(Exercise data)

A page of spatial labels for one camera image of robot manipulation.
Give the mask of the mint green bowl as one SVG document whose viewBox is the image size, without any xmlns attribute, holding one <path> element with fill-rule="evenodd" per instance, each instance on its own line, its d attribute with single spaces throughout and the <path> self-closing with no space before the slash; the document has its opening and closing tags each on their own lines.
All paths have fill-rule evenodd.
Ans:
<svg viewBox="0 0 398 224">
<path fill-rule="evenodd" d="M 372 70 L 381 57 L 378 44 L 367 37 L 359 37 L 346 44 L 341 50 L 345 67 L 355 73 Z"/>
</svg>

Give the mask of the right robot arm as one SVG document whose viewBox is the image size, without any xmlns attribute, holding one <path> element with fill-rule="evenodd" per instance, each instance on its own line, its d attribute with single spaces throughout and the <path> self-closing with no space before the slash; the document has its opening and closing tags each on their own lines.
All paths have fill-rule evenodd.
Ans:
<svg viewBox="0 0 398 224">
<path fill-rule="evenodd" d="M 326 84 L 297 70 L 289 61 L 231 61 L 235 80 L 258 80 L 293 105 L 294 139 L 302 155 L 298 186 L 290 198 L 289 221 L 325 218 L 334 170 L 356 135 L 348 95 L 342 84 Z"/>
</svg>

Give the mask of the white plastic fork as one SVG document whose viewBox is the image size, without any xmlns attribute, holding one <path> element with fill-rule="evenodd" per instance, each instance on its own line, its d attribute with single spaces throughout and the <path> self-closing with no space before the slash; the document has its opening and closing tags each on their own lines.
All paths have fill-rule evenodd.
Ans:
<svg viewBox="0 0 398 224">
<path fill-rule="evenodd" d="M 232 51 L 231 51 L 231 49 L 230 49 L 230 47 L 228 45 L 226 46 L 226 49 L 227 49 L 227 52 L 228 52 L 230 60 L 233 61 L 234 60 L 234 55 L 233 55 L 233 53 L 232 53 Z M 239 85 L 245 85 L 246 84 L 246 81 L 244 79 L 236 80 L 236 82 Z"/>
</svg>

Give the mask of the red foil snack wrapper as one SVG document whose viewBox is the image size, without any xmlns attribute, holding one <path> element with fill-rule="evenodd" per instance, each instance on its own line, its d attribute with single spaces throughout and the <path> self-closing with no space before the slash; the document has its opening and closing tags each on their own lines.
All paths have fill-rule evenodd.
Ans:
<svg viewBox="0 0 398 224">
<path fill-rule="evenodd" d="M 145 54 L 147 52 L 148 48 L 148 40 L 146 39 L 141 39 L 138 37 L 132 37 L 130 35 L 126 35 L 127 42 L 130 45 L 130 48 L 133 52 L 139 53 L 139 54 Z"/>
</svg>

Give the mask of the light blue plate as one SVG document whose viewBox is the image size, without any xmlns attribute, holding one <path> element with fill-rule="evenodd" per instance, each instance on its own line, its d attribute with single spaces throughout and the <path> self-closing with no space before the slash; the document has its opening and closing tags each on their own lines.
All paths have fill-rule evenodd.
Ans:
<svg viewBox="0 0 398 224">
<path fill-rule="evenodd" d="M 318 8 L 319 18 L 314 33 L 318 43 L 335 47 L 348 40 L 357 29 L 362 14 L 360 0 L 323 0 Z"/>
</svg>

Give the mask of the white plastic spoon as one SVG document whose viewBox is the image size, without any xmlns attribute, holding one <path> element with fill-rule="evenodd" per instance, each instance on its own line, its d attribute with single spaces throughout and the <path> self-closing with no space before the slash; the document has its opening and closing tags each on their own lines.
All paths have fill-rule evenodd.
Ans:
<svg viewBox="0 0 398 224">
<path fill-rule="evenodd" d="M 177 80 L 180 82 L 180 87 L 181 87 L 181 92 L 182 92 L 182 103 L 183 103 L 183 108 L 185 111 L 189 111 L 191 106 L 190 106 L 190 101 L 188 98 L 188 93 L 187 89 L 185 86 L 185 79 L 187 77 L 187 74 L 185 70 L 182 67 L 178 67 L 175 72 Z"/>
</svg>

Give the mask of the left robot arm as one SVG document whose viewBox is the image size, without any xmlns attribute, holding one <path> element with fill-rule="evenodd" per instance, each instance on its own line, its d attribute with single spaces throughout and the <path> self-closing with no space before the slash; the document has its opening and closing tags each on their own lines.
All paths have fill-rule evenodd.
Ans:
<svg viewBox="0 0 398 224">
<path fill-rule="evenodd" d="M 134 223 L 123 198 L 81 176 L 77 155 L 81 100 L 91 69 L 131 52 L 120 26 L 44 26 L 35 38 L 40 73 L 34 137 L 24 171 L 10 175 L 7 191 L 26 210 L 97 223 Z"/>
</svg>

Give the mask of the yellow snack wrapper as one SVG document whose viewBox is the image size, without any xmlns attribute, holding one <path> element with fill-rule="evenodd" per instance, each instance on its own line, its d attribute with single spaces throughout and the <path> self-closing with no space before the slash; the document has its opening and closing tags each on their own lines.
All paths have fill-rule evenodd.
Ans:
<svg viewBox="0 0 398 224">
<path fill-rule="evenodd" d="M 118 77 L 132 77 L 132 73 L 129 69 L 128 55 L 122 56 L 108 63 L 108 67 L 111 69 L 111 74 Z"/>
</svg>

(What this task involves)
Copy out the entries. Leave every line exactly as it is.

(Solution to this task)
A page of spatial labels for one camera image of robot manipulation.
Give the mask of the mint green bowl as one SVG document whose viewBox is the image size, without any xmlns attribute, holding one <path> element with fill-rule="evenodd" per instance, each instance on its own line, its d attribute with single spaces throughout and the <path> self-closing with no space before the slash; the document has its opening and closing tags each on their own lines.
All paths have fill-rule evenodd.
Ans:
<svg viewBox="0 0 398 224">
<path fill-rule="evenodd" d="M 372 70 L 381 57 L 378 44 L 367 37 L 359 37 L 346 44 L 341 50 L 345 67 L 355 73 Z"/>
</svg>

Give the mask of the right robot arm as one SVG document whose viewBox is the image size, without any xmlns attribute, holding one <path> element with fill-rule="evenodd" per instance, each instance on its own line, its d attribute with single spaces throughout and the <path> self-closing with no space before the slash; the document has its opening and closing tags each on their own lines.
All paths have fill-rule evenodd.
Ans:
<svg viewBox="0 0 398 224">
<path fill-rule="evenodd" d="M 326 84 L 297 70 L 289 61 L 231 61 L 235 80 L 258 80 L 293 105 L 294 139 L 302 155 L 298 186 L 290 198 L 289 221 L 325 218 L 334 170 L 356 135 L 348 95 L 342 84 Z"/>
</svg>

Give the mask of the white plastic fork as one SVG document whose viewBox is the image size, without any xmlns attribute, holding one <path> element with fill-rule="evenodd" per instance, each instance on its own line, its d attribute with single spaces throughout and the <path> self-closing with no space before the slash; the document has its opening and closing tags each on their own lines.
All paths have fill-rule evenodd.
Ans:
<svg viewBox="0 0 398 224">
<path fill-rule="evenodd" d="M 232 51 L 231 51 L 231 49 L 230 49 L 230 47 L 228 45 L 226 46 L 226 49 L 227 49 L 227 52 L 228 52 L 230 60 L 233 61 L 234 60 L 234 55 L 233 55 L 233 53 L 232 53 Z M 239 85 L 245 85 L 246 84 L 246 81 L 244 79 L 236 80 L 236 82 Z"/>
</svg>

Give the mask of the red foil snack wrapper as one SVG document whose viewBox is the image size, without any xmlns attribute, holding one <path> element with fill-rule="evenodd" per instance, each instance on its own line, its d attribute with single spaces throughout and the <path> self-closing with no space before the slash; the document has its opening and closing tags each on their own lines.
All paths have fill-rule evenodd.
Ans:
<svg viewBox="0 0 398 224">
<path fill-rule="evenodd" d="M 145 54 L 147 52 L 148 48 L 148 40 L 146 39 L 141 39 L 138 37 L 132 37 L 130 35 L 126 35 L 127 42 L 130 45 L 130 48 L 133 52 L 139 53 L 139 54 Z"/>
</svg>

Give the mask of the light blue plate as one SVG document whose viewBox is the image size, without any xmlns attribute, holding one <path> element with fill-rule="evenodd" per instance, each instance on its own line, its d attribute with single spaces throughout and the <path> self-closing with no space before the slash; the document has its opening and closing tags each on their own lines.
All paths have fill-rule evenodd.
Ans:
<svg viewBox="0 0 398 224">
<path fill-rule="evenodd" d="M 318 8 L 319 18 L 314 33 L 318 43 L 335 47 L 348 40 L 357 29 L 362 14 L 360 0 L 323 0 Z"/>
</svg>

Give the mask of the white plastic spoon as one SVG document whose viewBox is the image size, without any xmlns attribute, holding one <path> element with fill-rule="evenodd" per instance, each instance on its own line, its d attribute with single spaces throughout and the <path> self-closing with no space before the slash; the document has its opening and closing tags each on their own lines.
All paths have fill-rule evenodd.
Ans:
<svg viewBox="0 0 398 224">
<path fill-rule="evenodd" d="M 177 80 L 180 82 L 180 87 L 181 87 L 181 92 L 182 92 L 182 103 L 183 103 L 183 108 L 185 111 L 189 111 L 191 106 L 190 106 L 190 101 L 188 98 L 188 93 L 187 89 L 185 86 L 185 79 L 187 77 L 187 74 L 185 70 L 182 67 L 178 67 L 175 72 Z"/>
</svg>

Give the mask of the left robot arm as one SVG document whose viewBox is the image size, without any xmlns attribute, holding one <path> element with fill-rule="evenodd" per instance, each instance on its own line, its d attribute with single spaces throughout and the <path> self-closing with no space before the slash; the document has its opening and closing tags each on their own lines.
All paths have fill-rule evenodd.
Ans:
<svg viewBox="0 0 398 224">
<path fill-rule="evenodd" d="M 134 223 L 123 198 L 81 176 L 77 155 L 81 100 L 91 69 L 131 52 L 120 26 L 44 26 L 35 38 L 40 73 L 34 137 L 24 171 L 10 175 L 7 191 L 26 210 L 97 223 Z"/>
</svg>

Give the mask of the yellow snack wrapper as one SVG document whose viewBox is the image size, without any xmlns attribute, holding one <path> element with fill-rule="evenodd" per instance, each instance on its own line, its d attribute with single spaces throughout and the <path> self-closing with no space before the slash; the document has its opening and closing tags each on their own lines.
All paths have fill-rule evenodd.
Ans:
<svg viewBox="0 0 398 224">
<path fill-rule="evenodd" d="M 118 77 L 132 77 L 132 73 L 129 69 L 128 55 L 122 56 L 108 63 L 108 67 L 111 69 L 111 74 Z"/>
</svg>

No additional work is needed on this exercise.